In the listing below, locate the lines that hold "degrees" and copy them.

Records provided below:

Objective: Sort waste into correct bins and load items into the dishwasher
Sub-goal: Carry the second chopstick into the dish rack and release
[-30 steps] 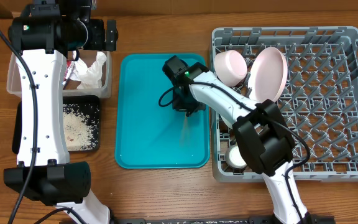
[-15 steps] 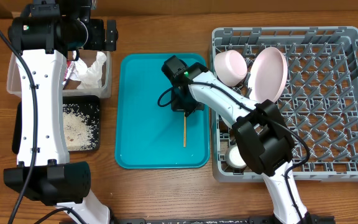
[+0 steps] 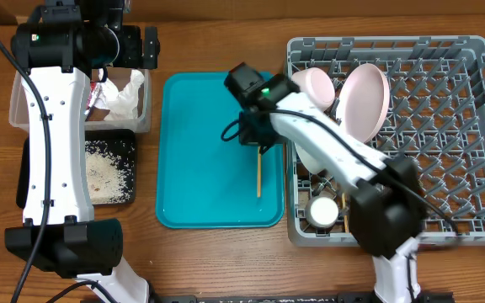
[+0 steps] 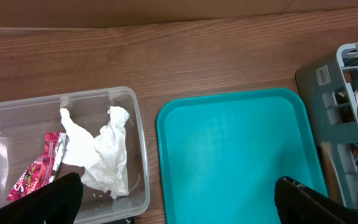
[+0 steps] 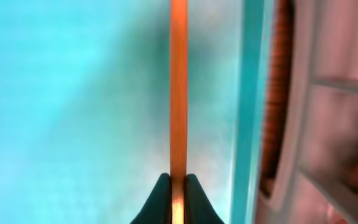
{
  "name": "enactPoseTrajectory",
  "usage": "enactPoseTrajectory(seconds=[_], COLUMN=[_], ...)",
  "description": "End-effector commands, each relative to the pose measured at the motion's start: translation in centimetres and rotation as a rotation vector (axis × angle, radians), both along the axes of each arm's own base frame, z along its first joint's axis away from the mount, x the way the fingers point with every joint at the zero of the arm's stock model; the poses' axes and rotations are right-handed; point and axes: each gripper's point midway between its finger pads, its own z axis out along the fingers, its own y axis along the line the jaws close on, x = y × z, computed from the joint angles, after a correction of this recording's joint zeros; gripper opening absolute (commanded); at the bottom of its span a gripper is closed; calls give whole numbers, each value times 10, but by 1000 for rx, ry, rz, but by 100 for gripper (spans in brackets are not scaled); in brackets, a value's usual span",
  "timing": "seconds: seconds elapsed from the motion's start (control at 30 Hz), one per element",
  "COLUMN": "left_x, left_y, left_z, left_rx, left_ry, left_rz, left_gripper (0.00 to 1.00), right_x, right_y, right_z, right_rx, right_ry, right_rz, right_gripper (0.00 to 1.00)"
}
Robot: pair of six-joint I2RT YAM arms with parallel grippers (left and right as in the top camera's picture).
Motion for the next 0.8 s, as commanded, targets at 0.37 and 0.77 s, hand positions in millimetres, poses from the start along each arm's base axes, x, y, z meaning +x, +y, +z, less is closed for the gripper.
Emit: enactPoseTrajectory(seconds=[0.37,0.77], left_x=[3,3], left_y=[0,0], left_z=[4,4], left_rx=[1,1], left_ry=[-12,-12], left_rz=[6,6], left_gripper=[100,100], right_x=[-43,-57], right_y=[-105,-175], right_z=[137,122], right_rx=[-123,-301], right_ry=[-165,-24], right_rz=[-107,-127], right_gripper=[4,4])
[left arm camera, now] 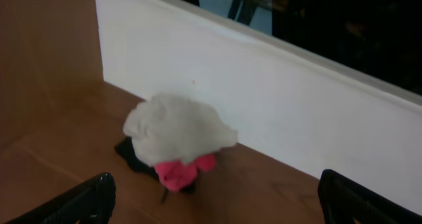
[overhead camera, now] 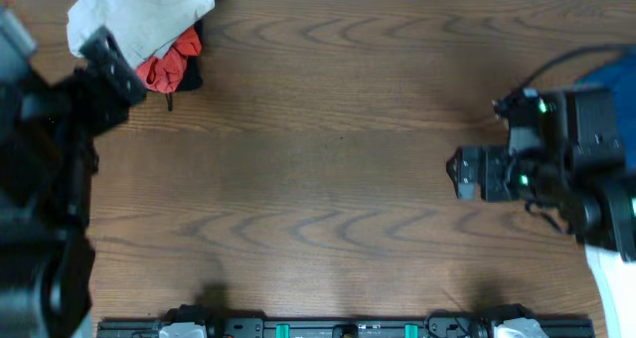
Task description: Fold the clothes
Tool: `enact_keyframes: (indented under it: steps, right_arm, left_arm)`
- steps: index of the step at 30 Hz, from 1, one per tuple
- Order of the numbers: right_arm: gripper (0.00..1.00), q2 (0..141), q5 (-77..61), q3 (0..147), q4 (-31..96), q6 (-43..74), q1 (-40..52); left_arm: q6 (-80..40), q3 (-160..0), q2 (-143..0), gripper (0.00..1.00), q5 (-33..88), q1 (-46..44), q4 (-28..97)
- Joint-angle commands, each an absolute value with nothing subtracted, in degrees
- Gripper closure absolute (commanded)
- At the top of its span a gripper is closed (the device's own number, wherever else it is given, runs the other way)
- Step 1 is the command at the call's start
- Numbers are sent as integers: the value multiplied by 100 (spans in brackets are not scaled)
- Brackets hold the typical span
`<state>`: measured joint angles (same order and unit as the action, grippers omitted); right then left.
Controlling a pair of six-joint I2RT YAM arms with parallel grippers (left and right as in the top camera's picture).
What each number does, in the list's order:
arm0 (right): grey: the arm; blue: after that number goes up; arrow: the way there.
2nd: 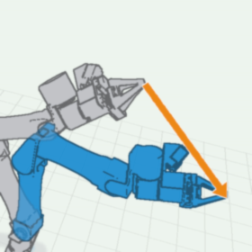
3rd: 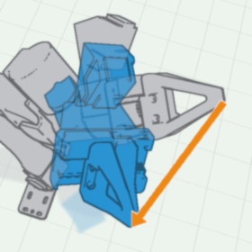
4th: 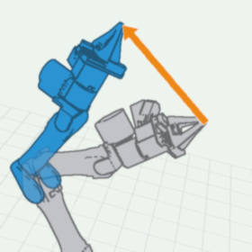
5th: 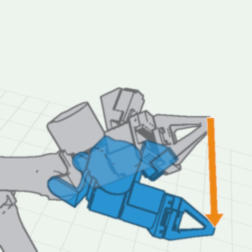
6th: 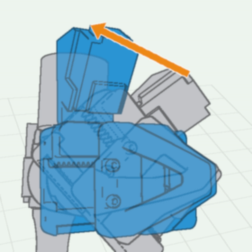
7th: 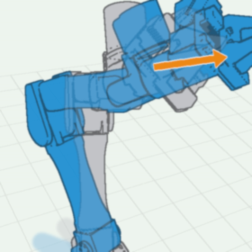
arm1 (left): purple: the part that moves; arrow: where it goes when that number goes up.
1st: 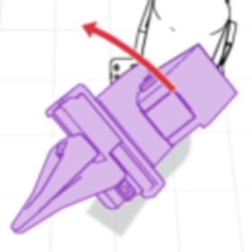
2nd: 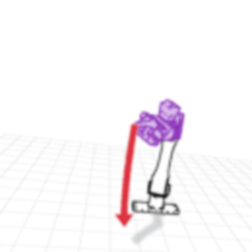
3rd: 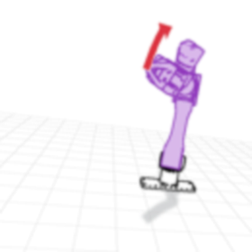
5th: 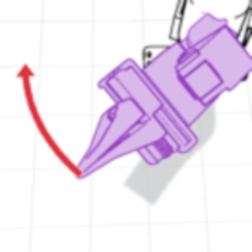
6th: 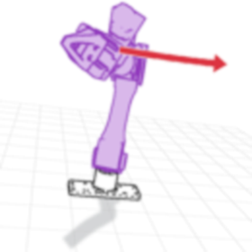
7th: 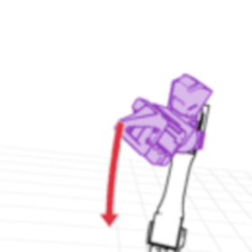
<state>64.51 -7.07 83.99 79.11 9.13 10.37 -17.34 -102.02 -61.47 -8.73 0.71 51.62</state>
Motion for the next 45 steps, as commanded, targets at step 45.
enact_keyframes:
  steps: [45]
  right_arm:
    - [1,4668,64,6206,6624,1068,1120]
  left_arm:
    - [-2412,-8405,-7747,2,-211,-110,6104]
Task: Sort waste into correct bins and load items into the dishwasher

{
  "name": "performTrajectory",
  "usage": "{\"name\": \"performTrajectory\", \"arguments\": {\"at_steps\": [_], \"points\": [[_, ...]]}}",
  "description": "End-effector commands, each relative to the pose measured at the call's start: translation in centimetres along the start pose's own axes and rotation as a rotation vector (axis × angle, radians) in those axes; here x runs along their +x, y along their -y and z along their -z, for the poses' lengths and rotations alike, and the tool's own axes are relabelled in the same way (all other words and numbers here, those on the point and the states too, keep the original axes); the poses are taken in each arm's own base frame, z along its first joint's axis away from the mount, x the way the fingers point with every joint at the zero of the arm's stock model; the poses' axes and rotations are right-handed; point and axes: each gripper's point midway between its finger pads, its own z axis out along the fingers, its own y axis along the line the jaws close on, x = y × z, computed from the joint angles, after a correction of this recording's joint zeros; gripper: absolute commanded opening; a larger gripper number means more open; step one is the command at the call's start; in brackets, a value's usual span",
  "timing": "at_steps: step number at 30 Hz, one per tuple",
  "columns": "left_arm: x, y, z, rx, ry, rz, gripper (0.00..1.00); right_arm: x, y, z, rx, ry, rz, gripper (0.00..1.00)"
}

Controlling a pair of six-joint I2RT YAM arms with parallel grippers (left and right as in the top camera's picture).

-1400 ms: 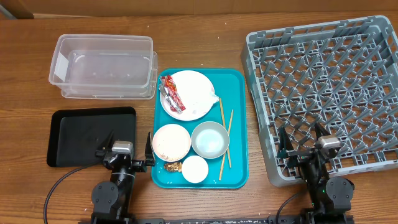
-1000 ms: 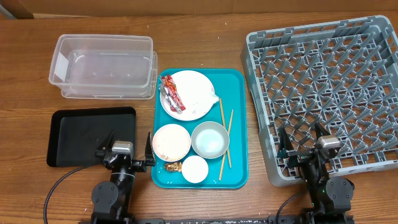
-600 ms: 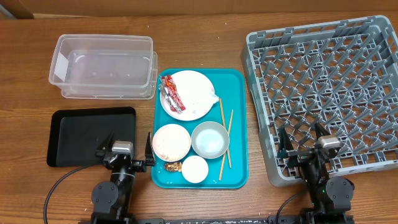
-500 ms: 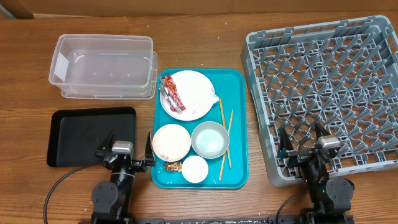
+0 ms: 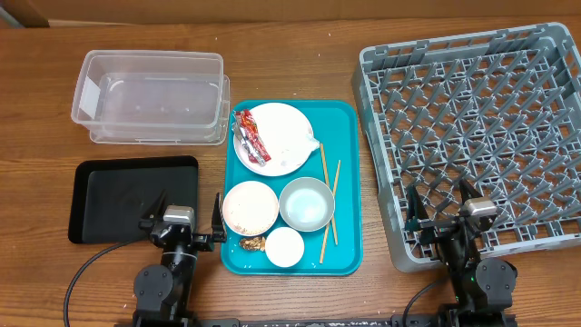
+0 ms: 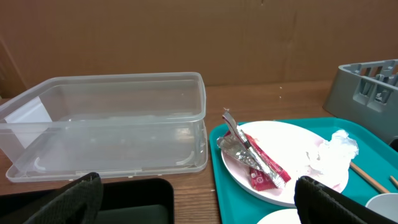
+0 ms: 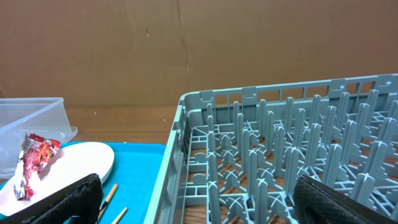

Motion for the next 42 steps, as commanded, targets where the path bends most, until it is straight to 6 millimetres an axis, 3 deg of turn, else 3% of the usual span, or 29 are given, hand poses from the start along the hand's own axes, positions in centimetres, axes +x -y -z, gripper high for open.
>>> {"name": "performTrajectory", "arguments": {"at_steps": [1, 42], "points": [[0.22, 0.36, -0.04, 0.018, -0.004, -0.023, 1.0, 0.1, -0.02, -0.01, 0.0, 0.007, -0.004, 1.0], [0.22, 0.36, -0.04, 0.018, -0.004, -0.004, 1.0, 0.1, -0.02, -0.01, 0.0, 0.007, -0.004, 1.0]]}}
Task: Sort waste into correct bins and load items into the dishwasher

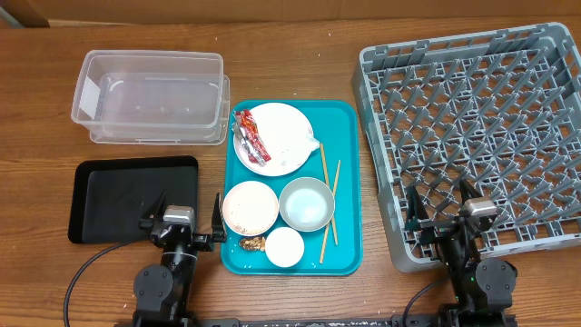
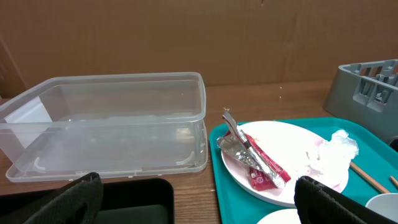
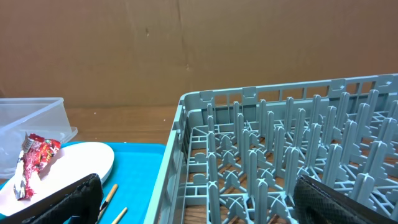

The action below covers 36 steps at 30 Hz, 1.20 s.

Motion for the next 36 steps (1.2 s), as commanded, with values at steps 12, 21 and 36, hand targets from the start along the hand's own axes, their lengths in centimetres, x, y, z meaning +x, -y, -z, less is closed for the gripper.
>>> {"name": "performTrajectory", "arguments": {"at_steps": [12, 21, 36], "points": [[-1.1, 0.4, 0.2, 0.019, 0.019, 0.124, 1.0, -2.2, 0.5, 0.3, 0.042, 0.054, -0.103, 1.0], [-3.7, 0.4, -0.3, 0.015, -0.067, 0.115, 1.0, -6.4, 0.2, 0.0, 0.054, -0.005, -0.149, 1.0], [-8.3, 2.5, -5.4, 0.112, -0.649, 0.113, 1.0, -7.9, 0.0, -2.9, 0.135, -0.636, -0.221, 1.0]]}}
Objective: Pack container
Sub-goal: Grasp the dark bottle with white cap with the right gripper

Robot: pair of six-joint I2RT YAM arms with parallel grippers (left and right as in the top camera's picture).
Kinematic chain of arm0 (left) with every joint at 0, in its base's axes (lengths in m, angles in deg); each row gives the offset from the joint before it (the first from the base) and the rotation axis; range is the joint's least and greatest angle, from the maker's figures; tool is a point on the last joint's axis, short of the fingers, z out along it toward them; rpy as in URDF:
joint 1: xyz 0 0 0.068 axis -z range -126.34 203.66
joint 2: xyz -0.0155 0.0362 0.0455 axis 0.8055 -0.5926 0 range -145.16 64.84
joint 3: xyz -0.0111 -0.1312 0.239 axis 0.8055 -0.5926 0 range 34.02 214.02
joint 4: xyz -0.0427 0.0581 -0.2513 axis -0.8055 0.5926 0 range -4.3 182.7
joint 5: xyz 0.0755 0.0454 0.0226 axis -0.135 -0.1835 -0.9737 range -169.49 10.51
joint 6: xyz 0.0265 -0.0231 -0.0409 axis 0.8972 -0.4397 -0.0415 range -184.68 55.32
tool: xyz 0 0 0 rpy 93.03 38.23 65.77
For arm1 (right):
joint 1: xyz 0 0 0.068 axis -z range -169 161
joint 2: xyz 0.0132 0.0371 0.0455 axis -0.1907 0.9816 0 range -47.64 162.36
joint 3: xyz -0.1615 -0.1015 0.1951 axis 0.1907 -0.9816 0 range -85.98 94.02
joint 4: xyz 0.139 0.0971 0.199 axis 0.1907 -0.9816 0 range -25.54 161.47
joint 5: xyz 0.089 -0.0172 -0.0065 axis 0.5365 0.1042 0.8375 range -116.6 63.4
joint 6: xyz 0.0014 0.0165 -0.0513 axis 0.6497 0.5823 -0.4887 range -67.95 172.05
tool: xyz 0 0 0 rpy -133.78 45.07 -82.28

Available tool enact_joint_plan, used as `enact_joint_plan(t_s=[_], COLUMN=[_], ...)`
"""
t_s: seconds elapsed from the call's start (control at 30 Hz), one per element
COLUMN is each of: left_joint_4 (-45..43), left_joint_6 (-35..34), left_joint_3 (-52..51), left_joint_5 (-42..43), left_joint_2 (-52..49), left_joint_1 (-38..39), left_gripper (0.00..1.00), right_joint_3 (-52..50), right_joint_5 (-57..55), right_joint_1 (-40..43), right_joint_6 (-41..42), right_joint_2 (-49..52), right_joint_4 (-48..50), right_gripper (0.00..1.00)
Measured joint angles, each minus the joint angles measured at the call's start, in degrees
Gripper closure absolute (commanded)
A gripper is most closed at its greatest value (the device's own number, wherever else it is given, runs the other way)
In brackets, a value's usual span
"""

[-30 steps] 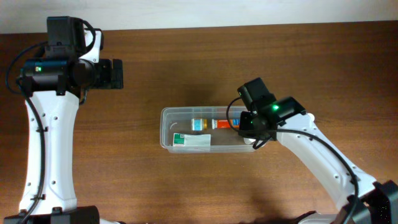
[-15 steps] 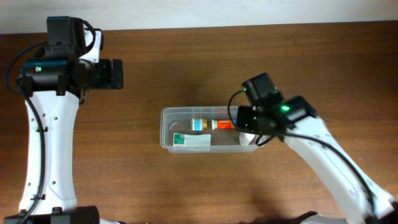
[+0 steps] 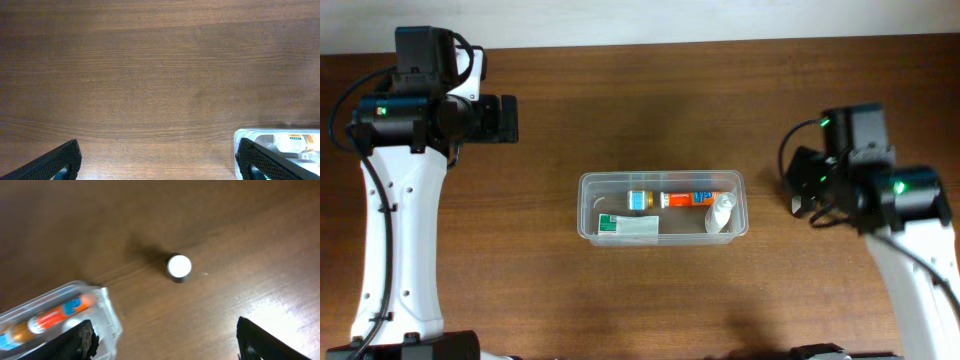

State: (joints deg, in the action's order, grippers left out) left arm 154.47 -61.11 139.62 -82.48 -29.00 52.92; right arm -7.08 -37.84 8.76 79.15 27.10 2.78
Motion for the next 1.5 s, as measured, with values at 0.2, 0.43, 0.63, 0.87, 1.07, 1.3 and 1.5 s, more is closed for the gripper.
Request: enact_joint_plan(t_s=[0.2, 0.43, 0.63, 0.87, 1.07, 1.3, 1.5], left_joint_4=[0.0, 0.0, 0.0, 0.0, 0.0, 0.0, 0.0], left_joint_6=[0.0, 0.0, 0.0, 0.0, 0.0, 0.0, 0.0], left_joint_3=[0.0, 0.0, 0.0, 0.0, 0.0, 0.0, 0.0], left_joint_5=[0.0, 0.0, 0.0, 0.0, 0.0, 0.0, 0.0], left_joint_2=[0.0, 0.0, 0.0, 0.0, 0.0, 0.0, 0.0], left_joint_1=[0.0, 0.0, 0.0, 0.0, 0.0, 0.0, 0.0], left_gripper=[0.00, 0.00, 0.00, 0.00, 0.00, 0.00, 0.00], right_joint_3=[-0.2, -0.4, -0.4, -0.4, -0.4, 0.0, 5.5], right_joint_5=[4.4, 10.0, 11.6, 11.8, 12.0, 12.4, 12.4], right_joint_1=[9.0, 13.6, 13.6, 13.6, 13.6, 13.6, 12.7], right_joint_6=[-3.7, -7.7, -8.6, -9.1, -9.1, -9.2, -9.1], right_joint_2=[12.1, 21.8, 24.1, 24.7, 26.6, 26.7, 25.4], right_joint_4=[2.7, 4.1, 5.2, 6.0, 6.0, 4.7, -5.1], right_gripper=[0.28, 0.39, 0.45, 0.53, 0.76, 0.92, 0.94])
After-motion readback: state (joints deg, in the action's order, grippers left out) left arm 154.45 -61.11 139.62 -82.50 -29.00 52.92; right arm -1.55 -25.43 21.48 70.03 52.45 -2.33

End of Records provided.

> _Exercise output_
- Joint-angle commands, each an absolute value with nothing subtracted, in degrees
Measured joint angles, each minus the joint angles measured at the call's start, in degrees

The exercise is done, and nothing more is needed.